Sunday, August 29, 1999

Life In Words

The following are sentences that I extracted from my writing. The first was written at the age of 13, in 1982, the next in '83, and so forth.


Well, who am I? ********* Lesson number one; Love hurts. ********* Lies hurt. ********* I need to feel needed. ********* I have this horrible feeling of being lost, of reaching out for someone I've yet to find. ********* How does one stop feeling? ********* Cry my tears of blood. ********* Why the hell am I reaching out for something I know I can't find? ********* Maybe this pain is what's meant by "growing up". ********* The price you pay for getting everything you've always wanted is the fear of losing it. ********* The further I go into myself, the more my conditioned brain fears insanity. ********* We create our own Gods.

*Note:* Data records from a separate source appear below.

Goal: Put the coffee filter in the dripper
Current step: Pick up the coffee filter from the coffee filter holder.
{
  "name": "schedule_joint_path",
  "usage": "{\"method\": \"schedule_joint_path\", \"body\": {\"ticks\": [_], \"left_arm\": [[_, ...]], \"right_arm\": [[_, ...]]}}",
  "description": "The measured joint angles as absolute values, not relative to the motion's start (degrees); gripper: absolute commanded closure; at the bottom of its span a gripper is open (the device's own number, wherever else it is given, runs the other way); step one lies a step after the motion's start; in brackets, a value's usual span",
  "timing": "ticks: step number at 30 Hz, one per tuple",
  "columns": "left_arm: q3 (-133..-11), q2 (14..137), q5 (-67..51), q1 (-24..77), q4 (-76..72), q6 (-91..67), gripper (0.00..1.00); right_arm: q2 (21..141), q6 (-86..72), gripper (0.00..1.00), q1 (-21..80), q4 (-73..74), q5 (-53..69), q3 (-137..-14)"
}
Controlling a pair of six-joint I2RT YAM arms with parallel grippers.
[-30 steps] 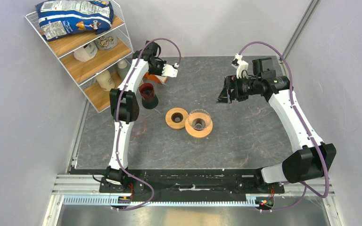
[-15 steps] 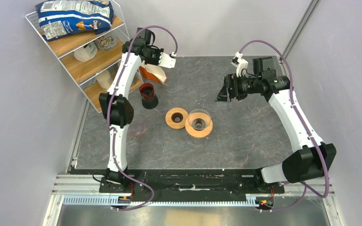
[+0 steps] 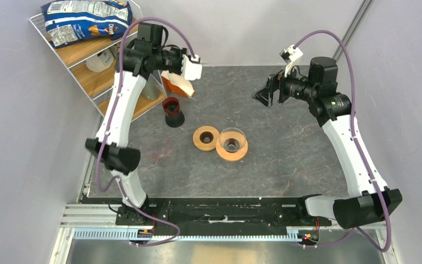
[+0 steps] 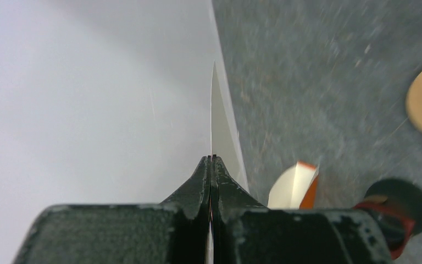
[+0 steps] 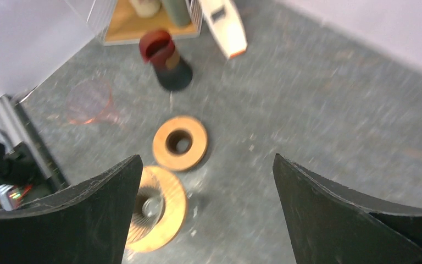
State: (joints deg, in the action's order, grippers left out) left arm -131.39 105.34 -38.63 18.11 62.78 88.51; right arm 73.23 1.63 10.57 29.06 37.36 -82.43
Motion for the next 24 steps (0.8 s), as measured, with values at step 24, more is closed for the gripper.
{"method": "schedule_joint_path", "body": {"ticks": [24], "left_arm": [[-123.85, 93.43, -43.13, 37.58, 64.49, 86.74, 0.98]], "right_arm": [[65.36, 26.41, 0.03, 24.60, 29.04, 33.54, -82.54]]}}
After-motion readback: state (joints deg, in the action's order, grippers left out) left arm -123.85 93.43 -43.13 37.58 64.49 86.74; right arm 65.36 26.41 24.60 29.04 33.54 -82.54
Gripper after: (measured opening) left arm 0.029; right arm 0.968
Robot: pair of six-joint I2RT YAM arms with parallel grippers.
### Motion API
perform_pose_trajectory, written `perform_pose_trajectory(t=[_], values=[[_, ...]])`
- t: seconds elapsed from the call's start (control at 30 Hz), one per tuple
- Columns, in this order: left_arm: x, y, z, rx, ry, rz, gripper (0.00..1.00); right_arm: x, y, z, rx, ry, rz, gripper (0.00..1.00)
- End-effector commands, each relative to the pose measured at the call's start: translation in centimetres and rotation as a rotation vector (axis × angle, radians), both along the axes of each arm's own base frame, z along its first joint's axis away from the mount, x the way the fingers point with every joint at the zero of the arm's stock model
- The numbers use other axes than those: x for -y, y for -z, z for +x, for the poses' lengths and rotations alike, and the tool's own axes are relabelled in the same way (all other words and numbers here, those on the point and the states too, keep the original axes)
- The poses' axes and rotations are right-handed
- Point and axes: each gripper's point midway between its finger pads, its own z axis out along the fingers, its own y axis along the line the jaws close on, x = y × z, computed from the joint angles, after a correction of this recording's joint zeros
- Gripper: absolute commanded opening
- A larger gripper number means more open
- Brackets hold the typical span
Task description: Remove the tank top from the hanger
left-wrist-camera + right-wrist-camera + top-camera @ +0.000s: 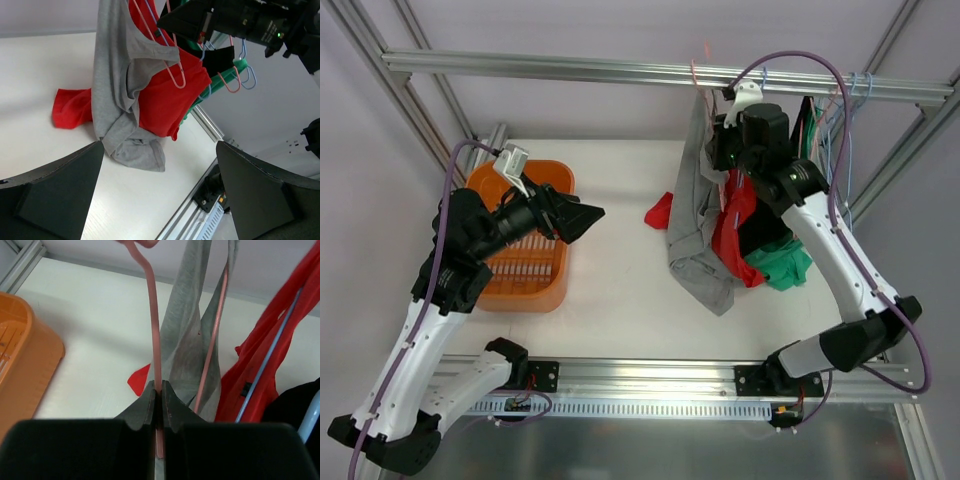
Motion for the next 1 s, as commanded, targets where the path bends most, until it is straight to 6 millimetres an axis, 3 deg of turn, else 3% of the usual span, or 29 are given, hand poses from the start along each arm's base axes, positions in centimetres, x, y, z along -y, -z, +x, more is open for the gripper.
perform_pose_trajectory(t=[0.0,0.07,0.2,0.4,0.47,0.53,0.57,0.63,0.97], values=[[0.1,0.6,1.0,0.021,-0.022,0.027,0.99,0.8,-1.4,3.8,0.018,0.079,0.062,0.00],[0.0,0.9,1.3,0.015,-0.031,0.038,0.99,0.3,-1.9,4.3,0.008,0.052,0.077,0.00],[-0.2,1.6,1.9,-0.001,-0.057,0.053,0.99,-0.8,-3.0,3.3,0.019,-0.009,0.134,0.00],[0.1,2.1,2.5,-0.023,-0.055,0.060,0.99,-1.9,-6.0,2.7,0.065,-0.130,0.169,0.00],[0.1,2.3,2.3,-0.024,-0.053,0.061,0.99,-2.0,-6.7,1.6,0.061,-0.145,0.195,0.01],[-0.1,2.3,2.2,-0.022,-0.059,0.061,0.99,-1.7,-6.0,1.1,0.044,-0.128,0.212,0.00],[-0.2,2.1,2.1,-0.015,-0.064,0.060,0.99,-1.4,-7.0,0.1,0.062,-0.120,0.251,0.00],[-0.3,2.0,2.0,-0.012,-0.066,0.057,0.99,-1.5,-6.1,-0.3,0.062,-0.123,0.277,0.00],[-0.6,1.0,1.1,0.009,-0.063,0.046,0.99,-1.2,-8.8,-4.7,0.110,-0.164,0.449,0.00]])
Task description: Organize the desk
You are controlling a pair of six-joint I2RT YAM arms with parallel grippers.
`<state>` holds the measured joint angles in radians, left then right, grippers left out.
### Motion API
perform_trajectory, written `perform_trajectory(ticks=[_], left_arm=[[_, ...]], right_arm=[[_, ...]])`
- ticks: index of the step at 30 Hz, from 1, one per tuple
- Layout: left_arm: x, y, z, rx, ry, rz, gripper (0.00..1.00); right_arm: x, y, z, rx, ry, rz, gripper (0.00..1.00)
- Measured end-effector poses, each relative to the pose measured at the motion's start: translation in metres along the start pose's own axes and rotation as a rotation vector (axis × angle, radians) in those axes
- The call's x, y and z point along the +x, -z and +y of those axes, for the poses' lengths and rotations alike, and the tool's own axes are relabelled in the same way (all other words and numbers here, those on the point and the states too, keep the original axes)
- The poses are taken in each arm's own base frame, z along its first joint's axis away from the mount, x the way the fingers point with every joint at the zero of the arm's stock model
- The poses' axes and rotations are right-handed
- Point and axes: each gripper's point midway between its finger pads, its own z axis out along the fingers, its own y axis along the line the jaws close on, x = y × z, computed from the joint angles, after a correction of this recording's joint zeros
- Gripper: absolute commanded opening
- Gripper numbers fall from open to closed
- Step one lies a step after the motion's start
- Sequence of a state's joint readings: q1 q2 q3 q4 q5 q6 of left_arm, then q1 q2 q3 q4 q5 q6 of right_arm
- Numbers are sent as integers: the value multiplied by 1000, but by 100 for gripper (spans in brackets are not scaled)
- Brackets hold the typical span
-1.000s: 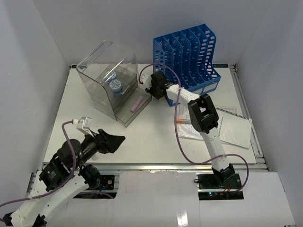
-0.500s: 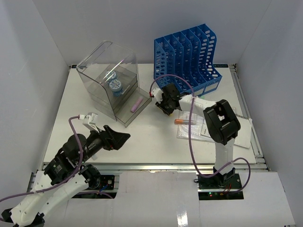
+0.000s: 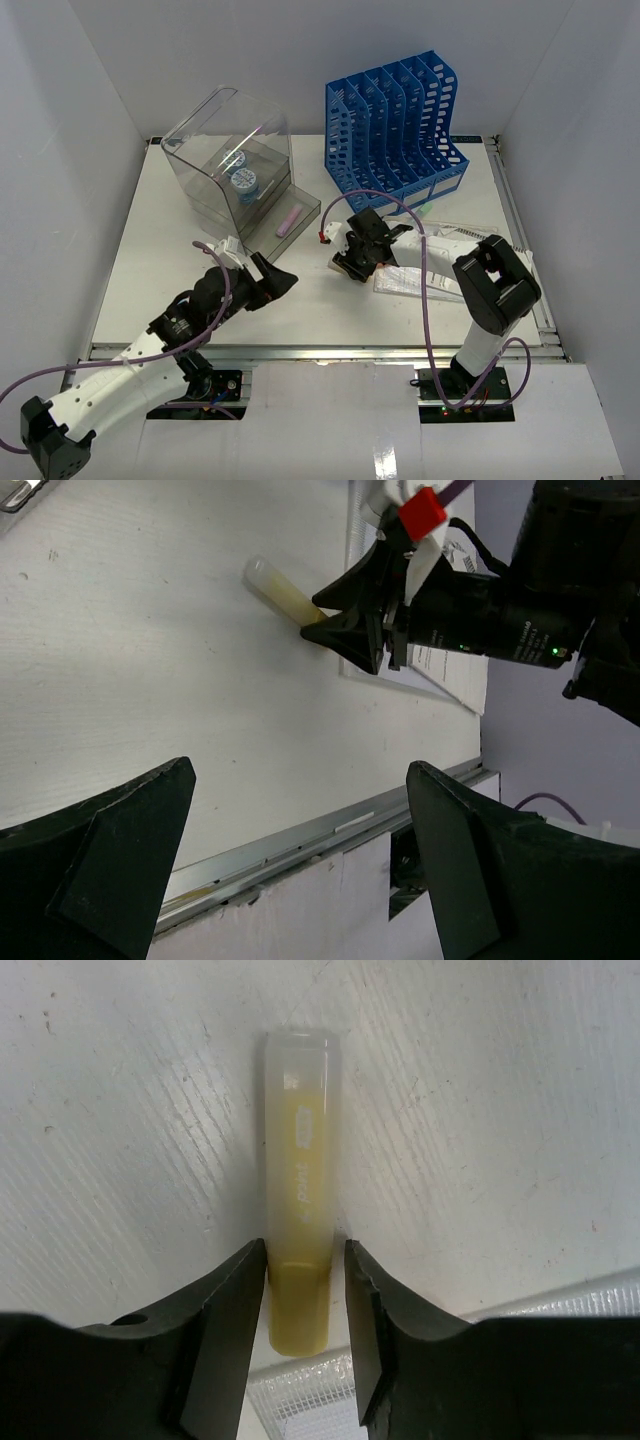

We call them role models. ********* So many realities to choose from. ********* To save a soul, one must only become a friend. ********* Truth changes on each tongue. ********* "Red" is within, as opposed to without. ********* To be disgusted by our own selves... that is the nature of intelligence. ********* I am my own God.

Sunday, August 15, 1999

So you can shift.

I always shift Mentally before I shift physically. The first thing that I notice physically, though, almost feels like an urge to shiver... like a muscular tightness around the length of my spine. From there it spreads outward.